Der Makler war inzwischen in das Haus zurückgekehrt. Er hob lauschend den Kopf. Eindeutige Geräusche drangen aus dem oberen Stockwerk. Er blickte missmutig auf die Uhr. Dann seufzte er, ging zu seinem Wagen und setzte sich hinein. Er öffnete das Verdeck, steckte sich eine Zigarette an und schaltete das Radio ein. Er kannte diese Situation: Die meisten Paare verhielten sich beim Kauf eines Hauses so oder so ähnlich. Später, wenn sie einige Jahre zusammen gewohnt hatten, kam es immer seltener vor und irgendwann hörte es völlig auf. Dann kam meistens die Scheidung und das Haus wurde wieder verkauft – in den meisten Fällen ein weiteres Geschäft für ihn.

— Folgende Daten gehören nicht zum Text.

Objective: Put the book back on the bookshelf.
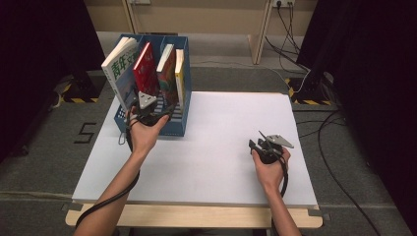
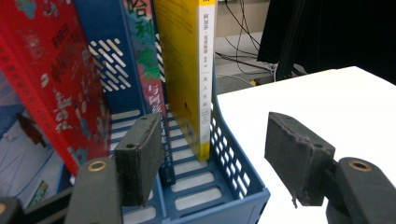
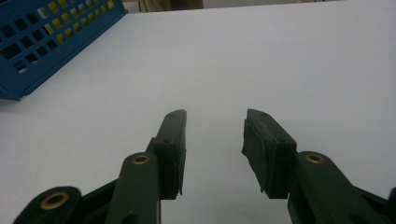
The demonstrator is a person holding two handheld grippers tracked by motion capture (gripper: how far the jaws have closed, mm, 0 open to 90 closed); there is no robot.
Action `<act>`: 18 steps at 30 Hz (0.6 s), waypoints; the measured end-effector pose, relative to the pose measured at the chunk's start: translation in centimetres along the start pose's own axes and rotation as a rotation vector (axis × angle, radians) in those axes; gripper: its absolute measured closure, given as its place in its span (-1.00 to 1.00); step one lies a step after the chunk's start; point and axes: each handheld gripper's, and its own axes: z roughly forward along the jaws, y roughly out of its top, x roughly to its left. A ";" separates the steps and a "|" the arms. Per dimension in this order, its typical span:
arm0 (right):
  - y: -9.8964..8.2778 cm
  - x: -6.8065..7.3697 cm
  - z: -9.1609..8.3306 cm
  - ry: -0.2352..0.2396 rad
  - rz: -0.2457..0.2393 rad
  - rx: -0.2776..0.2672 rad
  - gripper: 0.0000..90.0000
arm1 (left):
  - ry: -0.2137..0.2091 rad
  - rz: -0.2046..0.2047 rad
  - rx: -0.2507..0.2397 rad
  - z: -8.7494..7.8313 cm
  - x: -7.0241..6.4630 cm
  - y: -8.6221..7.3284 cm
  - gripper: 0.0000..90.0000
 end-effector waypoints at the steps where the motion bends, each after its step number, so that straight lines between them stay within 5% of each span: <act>1: 0.0 0.0 0.0 0.000 0.001 0.002 0.32 | 0.001 -0.004 0.000 -0.4 0.2 -0.4 -0.21; 18: -0.1 0.1 0.0 0.000 0.000 0.000 0.31 | 0.011 -0.025 0.019 -2.6 1.4 -3.8 -0.21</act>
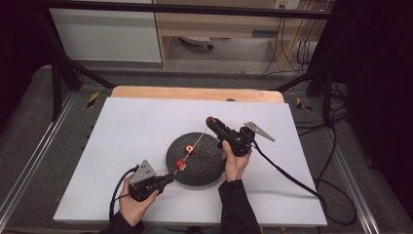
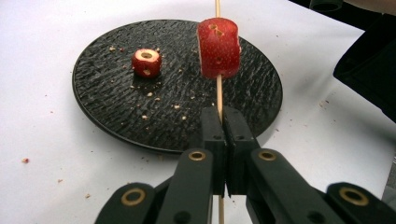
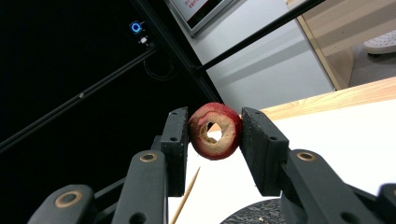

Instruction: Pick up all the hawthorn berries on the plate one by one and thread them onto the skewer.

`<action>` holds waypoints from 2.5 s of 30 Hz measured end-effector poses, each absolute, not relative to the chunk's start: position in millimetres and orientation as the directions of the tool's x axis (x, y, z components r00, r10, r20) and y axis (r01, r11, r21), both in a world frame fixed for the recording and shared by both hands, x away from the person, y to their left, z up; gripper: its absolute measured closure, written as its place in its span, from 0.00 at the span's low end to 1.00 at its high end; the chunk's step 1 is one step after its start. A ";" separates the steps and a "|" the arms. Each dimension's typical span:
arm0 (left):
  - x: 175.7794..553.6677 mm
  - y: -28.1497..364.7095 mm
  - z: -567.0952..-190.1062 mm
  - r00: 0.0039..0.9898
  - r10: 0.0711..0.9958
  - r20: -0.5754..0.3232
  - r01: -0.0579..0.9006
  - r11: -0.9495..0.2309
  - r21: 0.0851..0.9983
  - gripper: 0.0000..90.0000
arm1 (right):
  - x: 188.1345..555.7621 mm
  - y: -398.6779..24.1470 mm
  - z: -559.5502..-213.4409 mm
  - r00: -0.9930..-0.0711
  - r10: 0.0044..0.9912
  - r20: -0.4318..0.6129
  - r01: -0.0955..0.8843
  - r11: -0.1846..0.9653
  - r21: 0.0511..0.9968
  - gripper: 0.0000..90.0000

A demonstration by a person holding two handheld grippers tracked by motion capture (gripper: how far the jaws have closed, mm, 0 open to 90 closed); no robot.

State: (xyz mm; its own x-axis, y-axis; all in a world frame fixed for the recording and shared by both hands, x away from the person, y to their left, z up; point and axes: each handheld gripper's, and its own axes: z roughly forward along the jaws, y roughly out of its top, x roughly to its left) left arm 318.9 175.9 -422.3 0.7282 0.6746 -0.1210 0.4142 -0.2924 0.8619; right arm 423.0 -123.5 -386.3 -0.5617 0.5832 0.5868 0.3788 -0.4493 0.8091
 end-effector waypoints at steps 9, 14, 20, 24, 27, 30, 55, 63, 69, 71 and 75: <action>319.6 176.4 -423.0 0.725 0.678 -0.124 0.418 -0.289 0.861 0.98 | 423.2 -121.4 -389.3 -0.560 0.584 0.587 0.380 -0.449 0.809 0.70; 320.2 173.7 -423.3 0.720 0.682 -0.128 0.422 -0.285 0.861 0.98 | 422.4 -119.9 -390.9 -0.562 0.579 0.591 0.384 -0.450 0.806 0.70; 320.5 170.4 -423.5 0.710 0.692 -0.131 0.425 -0.273 0.863 0.98 | 421.7 -118.7 -392.3 -0.562 0.574 0.595 0.389 -0.452 0.803 0.70; 320.2 167.5 -423.1 0.704 0.697 -0.135 0.423 -0.259 0.868 0.98 | 421.7 -118.3 -392.8 -0.560 0.572 0.599 0.389 -0.456 0.800 0.70; 320.5 164.6 -422.1 0.697 0.704 -0.139 0.425 -0.249 0.870 0.98 | 421.8 -118.0 -393.3 -0.561 0.571 0.600 0.390 -0.457 0.800 0.70; 321.3 161.0 -420.8 0.693 0.707 -0.142 0.428 -0.246 0.870 0.98 | 421.6 -117.3 -394.1 -0.560 0.566 0.605 0.395 -0.460 0.795 0.70; 323.6 150.3 -417.7 0.658 0.738 -0.151 0.450 -0.224 0.864 0.99 | 419.7 -112.9 -400.1 -0.560 0.559 0.612 0.417 -0.448 0.790 0.71; 331.2 142.4 -413.0 0.657 0.737 -0.157 0.449 -0.216 0.867 0.99 | 417.1 -111.5 -401.4 -0.565 0.552 0.613 0.426 -0.442 0.790 0.71; 336.8 140.1 -411.3 0.659 0.735 -0.159 0.447 -0.213 0.869 0.99 | 413.4 -110.9 -401.7 -0.576 0.549 0.606 0.428 -0.429 0.795 0.71; 338.6 139.6 -410.1 0.660 0.733 -0.162 0.446 -0.209 0.870 0.99 | 411.8 -109.7 -402.8 -0.575 0.546 0.609 0.438 -0.424 0.793 0.71; 342.1 138.6 -407.8 0.662 0.733 -0.159 0.444 -0.211 0.871 0.99 | 409.4 -107.9 -405.7 -0.579 0.548 0.604 0.444 -0.409 0.797 0.71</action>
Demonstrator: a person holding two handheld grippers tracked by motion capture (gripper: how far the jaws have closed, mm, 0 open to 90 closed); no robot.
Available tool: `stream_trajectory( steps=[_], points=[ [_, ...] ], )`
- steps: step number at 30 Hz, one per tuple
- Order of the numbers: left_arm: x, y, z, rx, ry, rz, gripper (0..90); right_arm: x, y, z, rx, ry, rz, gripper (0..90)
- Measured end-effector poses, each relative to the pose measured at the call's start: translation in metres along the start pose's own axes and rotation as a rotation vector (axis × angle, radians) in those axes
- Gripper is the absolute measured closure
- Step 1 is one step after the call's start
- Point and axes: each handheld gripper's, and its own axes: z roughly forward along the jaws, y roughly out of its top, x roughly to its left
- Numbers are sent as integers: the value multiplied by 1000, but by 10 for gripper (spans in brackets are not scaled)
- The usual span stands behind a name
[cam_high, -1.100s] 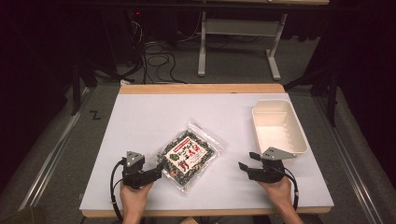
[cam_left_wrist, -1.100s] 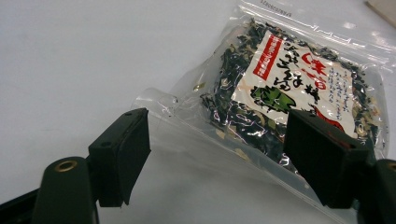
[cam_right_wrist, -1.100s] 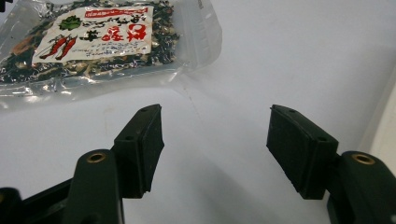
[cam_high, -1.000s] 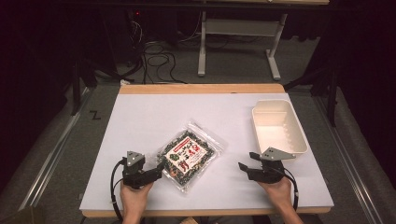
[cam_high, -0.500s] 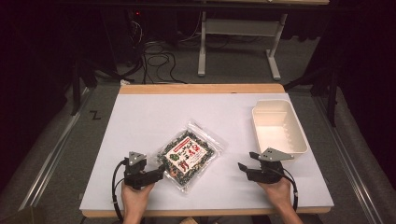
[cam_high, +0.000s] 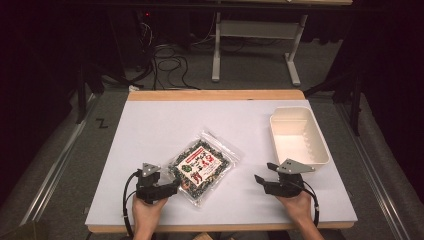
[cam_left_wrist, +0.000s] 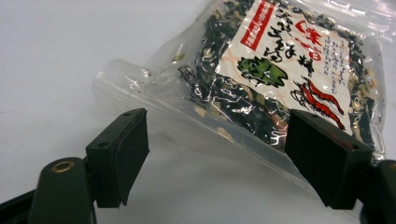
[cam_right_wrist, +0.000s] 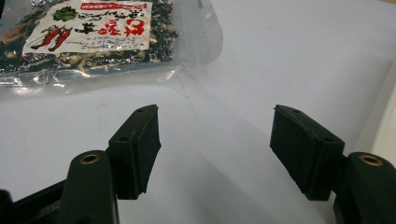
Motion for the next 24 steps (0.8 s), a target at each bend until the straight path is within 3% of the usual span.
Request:
stream_trajectory(
  steps=[6, 11, 15, 17, 18, 20, 24],
  points=[
    [-1, -1, 0, 2, -7, 10, 235, 1, 1, 0, -8, 12, -2, 335],
    [-2, -1, 1, 5, -1, 21, 238, 3, 4, 2, 12, 49, 8, 330],
    [-2, -1, 0, 3, -6, 23, 238, 5, 8, 2, 16, 22, 3, 307],
    [-1, 0, 0, 6, -8, 26, 239, 8, 15, 5, 104, 0, -3, 336],
    [-1, 0, 1, 6, -7, 28, 238, 10, 17, 6, 115, -2, -28, 358],
    [-1, 1, 1, 7, -7, 29, 238, 10, 18, 7, 121, 3, -30, 355],
    [-1, 0, 0, 5, -10, 31, 238, 7, 25, 15, 147, 73, 33, 322]
  ],
)
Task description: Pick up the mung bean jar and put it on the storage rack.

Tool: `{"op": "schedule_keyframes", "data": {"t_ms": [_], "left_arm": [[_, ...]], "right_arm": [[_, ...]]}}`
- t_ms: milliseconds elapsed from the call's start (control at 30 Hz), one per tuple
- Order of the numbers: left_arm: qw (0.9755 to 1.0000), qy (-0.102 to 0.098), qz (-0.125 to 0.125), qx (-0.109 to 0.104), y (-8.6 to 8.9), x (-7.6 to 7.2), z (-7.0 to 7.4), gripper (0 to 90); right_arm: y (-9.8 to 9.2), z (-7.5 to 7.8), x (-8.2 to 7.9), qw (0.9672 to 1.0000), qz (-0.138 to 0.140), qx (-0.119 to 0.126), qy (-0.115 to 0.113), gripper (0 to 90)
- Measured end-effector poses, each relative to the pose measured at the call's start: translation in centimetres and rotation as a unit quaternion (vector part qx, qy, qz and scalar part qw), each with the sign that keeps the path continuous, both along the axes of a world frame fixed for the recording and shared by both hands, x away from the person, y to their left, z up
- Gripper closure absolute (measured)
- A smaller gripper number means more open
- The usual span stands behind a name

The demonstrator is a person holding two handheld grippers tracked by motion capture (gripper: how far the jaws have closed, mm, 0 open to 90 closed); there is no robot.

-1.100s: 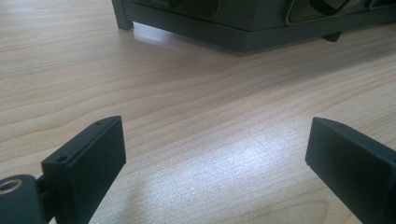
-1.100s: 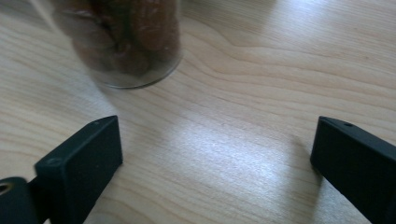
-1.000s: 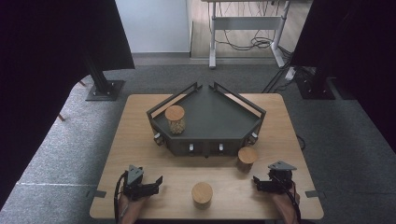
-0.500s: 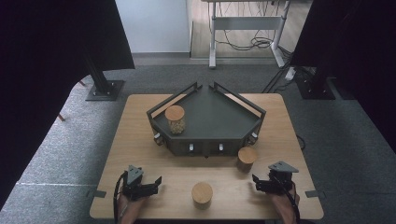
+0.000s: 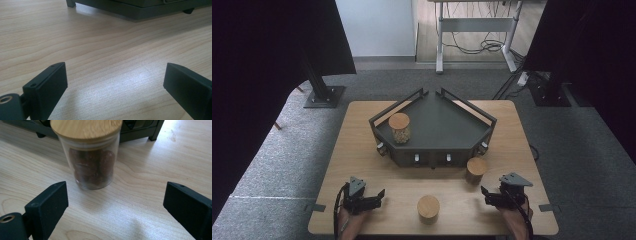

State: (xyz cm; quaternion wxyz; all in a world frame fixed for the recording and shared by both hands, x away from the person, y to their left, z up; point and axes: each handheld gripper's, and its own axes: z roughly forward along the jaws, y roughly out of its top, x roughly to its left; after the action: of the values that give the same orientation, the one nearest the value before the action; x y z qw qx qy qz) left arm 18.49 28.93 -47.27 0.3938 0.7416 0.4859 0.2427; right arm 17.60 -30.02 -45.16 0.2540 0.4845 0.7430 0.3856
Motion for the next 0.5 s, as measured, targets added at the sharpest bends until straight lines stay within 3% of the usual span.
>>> {"op": "schedule_keyframes", "data": {"t_ms": [500], "left_arm": [[0.9995,0.019,0.001,0.025,-0.73,0.66,0.5,5.8]], "right_arm": [[0.77,0.98,-0.98,0.9997,0.016,0.006,-0.019,6.6]]}}
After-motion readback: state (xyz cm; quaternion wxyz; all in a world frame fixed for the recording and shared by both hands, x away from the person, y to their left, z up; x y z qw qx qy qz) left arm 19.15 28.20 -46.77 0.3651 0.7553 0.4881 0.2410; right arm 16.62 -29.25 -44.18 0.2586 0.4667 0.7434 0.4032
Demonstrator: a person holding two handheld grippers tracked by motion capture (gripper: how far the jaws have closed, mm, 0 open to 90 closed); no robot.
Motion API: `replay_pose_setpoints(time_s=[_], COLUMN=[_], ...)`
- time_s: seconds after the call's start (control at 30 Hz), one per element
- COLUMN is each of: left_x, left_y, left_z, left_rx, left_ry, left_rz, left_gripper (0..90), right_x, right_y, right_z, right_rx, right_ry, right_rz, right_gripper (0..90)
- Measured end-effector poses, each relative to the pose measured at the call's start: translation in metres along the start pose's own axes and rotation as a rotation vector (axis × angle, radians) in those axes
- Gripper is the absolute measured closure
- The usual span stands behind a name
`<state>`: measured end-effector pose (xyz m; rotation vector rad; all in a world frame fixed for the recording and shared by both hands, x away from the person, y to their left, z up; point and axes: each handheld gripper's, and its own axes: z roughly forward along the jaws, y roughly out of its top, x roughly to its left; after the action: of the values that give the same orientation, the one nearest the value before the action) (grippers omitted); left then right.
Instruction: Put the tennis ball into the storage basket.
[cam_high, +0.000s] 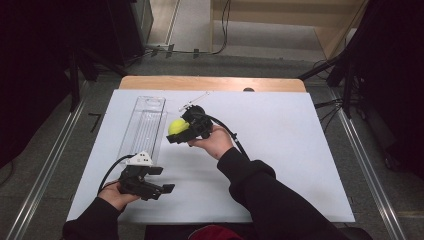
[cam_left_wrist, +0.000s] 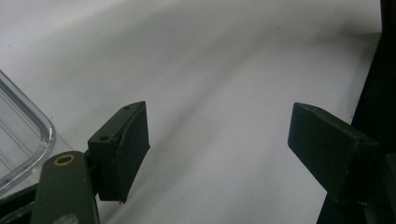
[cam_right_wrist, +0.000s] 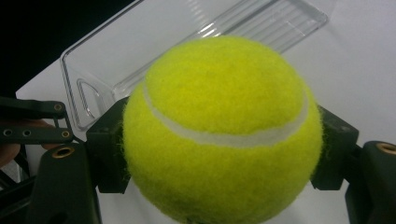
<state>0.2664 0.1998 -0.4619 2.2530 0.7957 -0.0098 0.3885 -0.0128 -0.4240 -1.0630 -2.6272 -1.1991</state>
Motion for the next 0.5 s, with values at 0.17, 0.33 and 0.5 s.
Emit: replay_pose_setpoints(time_s=[0.17,0.33,0.5], left_x=[0.000,0.000,0.000], left_y=[0.000,0.000,0.000], left_z=[0.000,0.000,0.000], left_rx=[-0.001,-0.002,0.000], left_ry=[0.000,0.000,0.000], left_rz=[0.000,0.001,0.000], left_gripper=[21.6,21.6,21.6], right_x=[0.001,0.002,0.003], right_y=[0.007,0.014,0.021], right_z=[0.002,0.004,0.006], right_rx=[-0.009,-0.006,-0.004], right_ry=[0.003,-0.002,-0.004], right_rz=[0.002,0.001,-0.004], right_gripper=[22.8,22.8,22.8])
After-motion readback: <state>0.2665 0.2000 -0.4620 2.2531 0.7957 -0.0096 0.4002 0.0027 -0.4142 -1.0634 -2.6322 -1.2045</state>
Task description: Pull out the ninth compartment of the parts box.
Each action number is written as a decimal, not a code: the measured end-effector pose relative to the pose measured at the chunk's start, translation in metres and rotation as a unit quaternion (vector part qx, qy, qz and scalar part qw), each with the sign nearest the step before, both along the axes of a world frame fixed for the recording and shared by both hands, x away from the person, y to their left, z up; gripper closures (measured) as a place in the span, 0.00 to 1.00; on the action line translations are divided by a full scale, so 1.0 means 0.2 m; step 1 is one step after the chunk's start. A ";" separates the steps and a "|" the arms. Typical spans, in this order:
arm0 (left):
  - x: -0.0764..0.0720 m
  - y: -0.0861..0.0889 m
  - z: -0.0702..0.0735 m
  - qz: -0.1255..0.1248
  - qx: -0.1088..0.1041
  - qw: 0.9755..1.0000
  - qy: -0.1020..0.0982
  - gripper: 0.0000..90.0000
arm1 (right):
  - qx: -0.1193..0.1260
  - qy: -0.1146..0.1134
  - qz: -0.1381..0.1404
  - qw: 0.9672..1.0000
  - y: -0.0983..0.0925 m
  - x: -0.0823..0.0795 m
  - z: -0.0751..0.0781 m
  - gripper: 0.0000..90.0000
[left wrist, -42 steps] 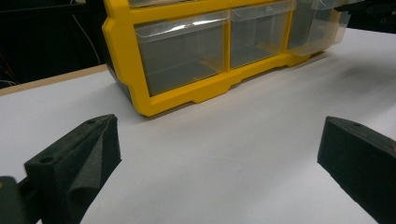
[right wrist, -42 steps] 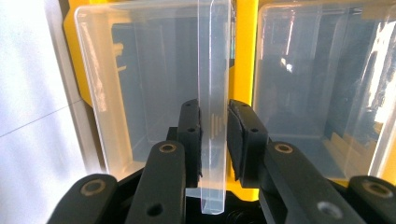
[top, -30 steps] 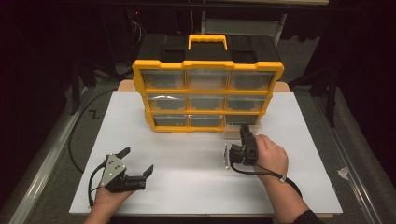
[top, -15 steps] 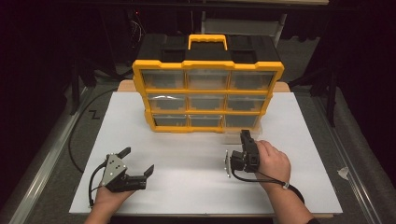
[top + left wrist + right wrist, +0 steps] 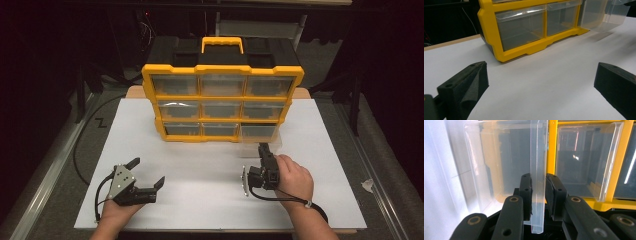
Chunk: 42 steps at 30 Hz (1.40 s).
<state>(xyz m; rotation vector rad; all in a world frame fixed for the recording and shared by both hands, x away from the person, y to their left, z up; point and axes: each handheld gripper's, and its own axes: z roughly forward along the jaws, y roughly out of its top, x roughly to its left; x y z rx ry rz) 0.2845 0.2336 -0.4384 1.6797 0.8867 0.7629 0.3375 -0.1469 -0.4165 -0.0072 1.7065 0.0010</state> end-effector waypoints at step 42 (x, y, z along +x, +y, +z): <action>0.00 0.00 0.00 0.000 0.000 1.000 0.001 0.00 | 0.024 0.005 0.001 1.000 0.00 -0.07 -0.01 0.77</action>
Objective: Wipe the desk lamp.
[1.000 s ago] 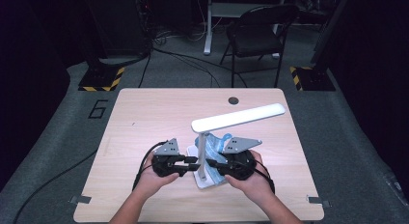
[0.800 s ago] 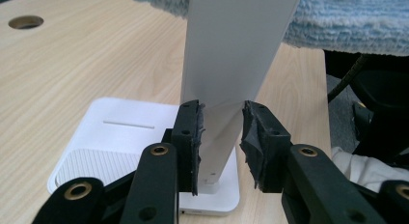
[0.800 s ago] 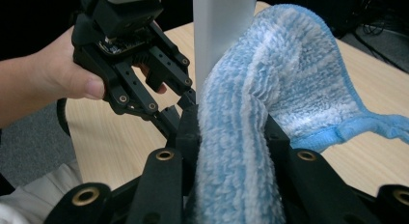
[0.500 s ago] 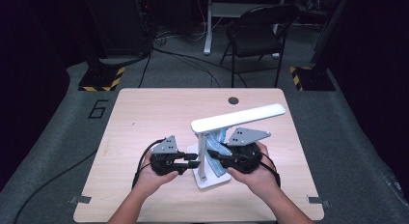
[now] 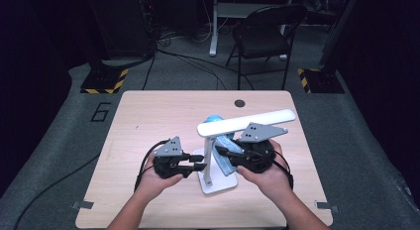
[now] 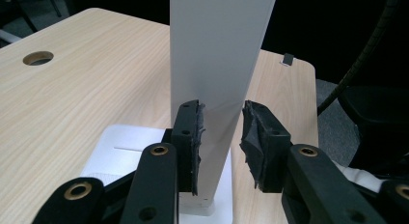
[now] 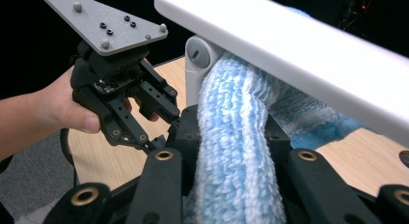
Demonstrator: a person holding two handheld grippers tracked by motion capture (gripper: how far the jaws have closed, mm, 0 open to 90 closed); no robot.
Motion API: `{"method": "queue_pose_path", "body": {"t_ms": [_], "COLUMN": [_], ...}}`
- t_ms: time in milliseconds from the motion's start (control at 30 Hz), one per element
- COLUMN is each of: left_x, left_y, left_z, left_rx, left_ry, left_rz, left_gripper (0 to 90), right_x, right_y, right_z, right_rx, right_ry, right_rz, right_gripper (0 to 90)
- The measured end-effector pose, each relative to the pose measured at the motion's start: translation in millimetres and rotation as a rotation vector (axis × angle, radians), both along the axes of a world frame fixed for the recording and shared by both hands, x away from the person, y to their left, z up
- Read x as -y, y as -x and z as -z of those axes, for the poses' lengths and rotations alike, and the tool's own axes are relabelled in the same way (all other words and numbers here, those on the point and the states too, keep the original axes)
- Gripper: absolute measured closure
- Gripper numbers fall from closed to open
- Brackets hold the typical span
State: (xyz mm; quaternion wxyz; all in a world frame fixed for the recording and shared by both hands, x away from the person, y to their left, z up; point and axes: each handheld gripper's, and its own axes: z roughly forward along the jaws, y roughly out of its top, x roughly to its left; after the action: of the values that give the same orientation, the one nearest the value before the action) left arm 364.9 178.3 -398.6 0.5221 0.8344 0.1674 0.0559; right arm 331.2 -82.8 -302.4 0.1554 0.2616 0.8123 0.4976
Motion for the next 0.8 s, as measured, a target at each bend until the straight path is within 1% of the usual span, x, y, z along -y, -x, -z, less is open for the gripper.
{"method": "queue_pose_path", "body": {"t_ms": [33,100,167,233,267,300,333,367,567,733,800], "left_x": [0.0,1.7,3.0,4.3,4.5,3.8,4.1,3.4,3.1,2.6,2.6], "left_y": [0.1,0.5,0.2,-0.2,-0.6,-1.7,-1.7,-2.2,-2.3,-1.9,-1.2], "left_z": [-0.8,-0.7,-0.5,-0.1,0.1,0.0,0.7,0.4,1.3,1.3,2.0], "left_rx": [-0.003,0.000,-0.005,-0.010,-0.010,-0.013,-0.016,-0.020,-0.020,-0.018,-0.027], "left_ry": [-0.005,-0.001,-0.001,-0.002,0.000,-0.002,0.007,0.004,0.012,0.011,0.019], "left_rz": [0.008,0.006,0.016,0.021,0.017,0.028,0.021,0.027,0.022,0.019,0.016], "left_gripper": [67.7,67.7,68.1,68.8,69.3,69.8,70.4,70.6,71.4,71.4,71.3], "right_x": [0.6,0.6,0.8,0.2,0.3,0.0,-0.2,-0.6,-2.7,-5.6,-5.9], "right_y": [-0.5,-0.4,-0.7,-0.6,-0.5,-0.3,-0.2,0.0,1.2,1.4,0.7], "right_z": [-1.4,-1.7,-2.3,-2.3,-2.0,-1.4,-0.2,0.7,5.8,13.4,18.0], "right_rx": [0.002,0.001,0.001,0.009,0.014,0.018,0.024,0.026,0.044,0.031,0.026], "right_ry": [0.008,0.009,0.013,0.018,0.023,0.023,0.025,0.028,0.050,0.081,0.090], "right_rz": [-0.001,0.002,0.005,0.012,0.008,0.009,0.003,0.003,-0.019,-0.032,-0.042], "right_gripper": [68.6,68.6,68.6,68.7,68.7,68.8,68.9,69.0,69.4,69.6,69.5]}}
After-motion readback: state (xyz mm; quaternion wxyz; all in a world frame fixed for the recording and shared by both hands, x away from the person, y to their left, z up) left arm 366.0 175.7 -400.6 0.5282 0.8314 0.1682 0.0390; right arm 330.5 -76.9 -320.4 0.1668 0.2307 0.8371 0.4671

Aber auch, wenn es seinen Feierabend unnötig hinauszog, störte er die beiden jungen Leute nicht. Sollten sie ihren Spaß haben: Es war klar, dass er dieses Haus verkauft hatte. Er nutzte die unverhoffte Pause um sich auszumalen, mit wem er wo und wann die nicht unbeträchtliche Provision für dieses Objekt durchbringen würde. Seine bevorzugten Vorstellungen gingen dann auch ziemlich in die Richtung dessen, was die beiden Jungverliebten gerade im ersten Stock des alten Herrenhauses auf dem staubigen Boden vollzogen, er würde lediglich darauf Wert legen, eine noch jüngere Frau als die Käuferin zu buchen, wenngleich, diese schon seinem bevorzugten Beuteschema entsprach: Blond, langhaarig, schlank, aber mit sichtbaren, festen Brüsten ausgestattet, lange Beine, schmale Nase, volle Lippen, schmale Taille – ja, diese Anne wäre auch nach seinem Geschmack gewesen. Aber sie war ja nun einmal frisch verliebt und trieb es gerade mit ihrem Ehemann auf dem schmutzigen Fußboden dort oben. Also würde er sich einen ähnlichen Typ Frau kaufen – wie so oft, wenn es etwas zu feiern gab – und darauf achten, dass es sich um eine echte Professionelle handelte, die ihm auch einige eher exotische Genüsse verschaffen konnte.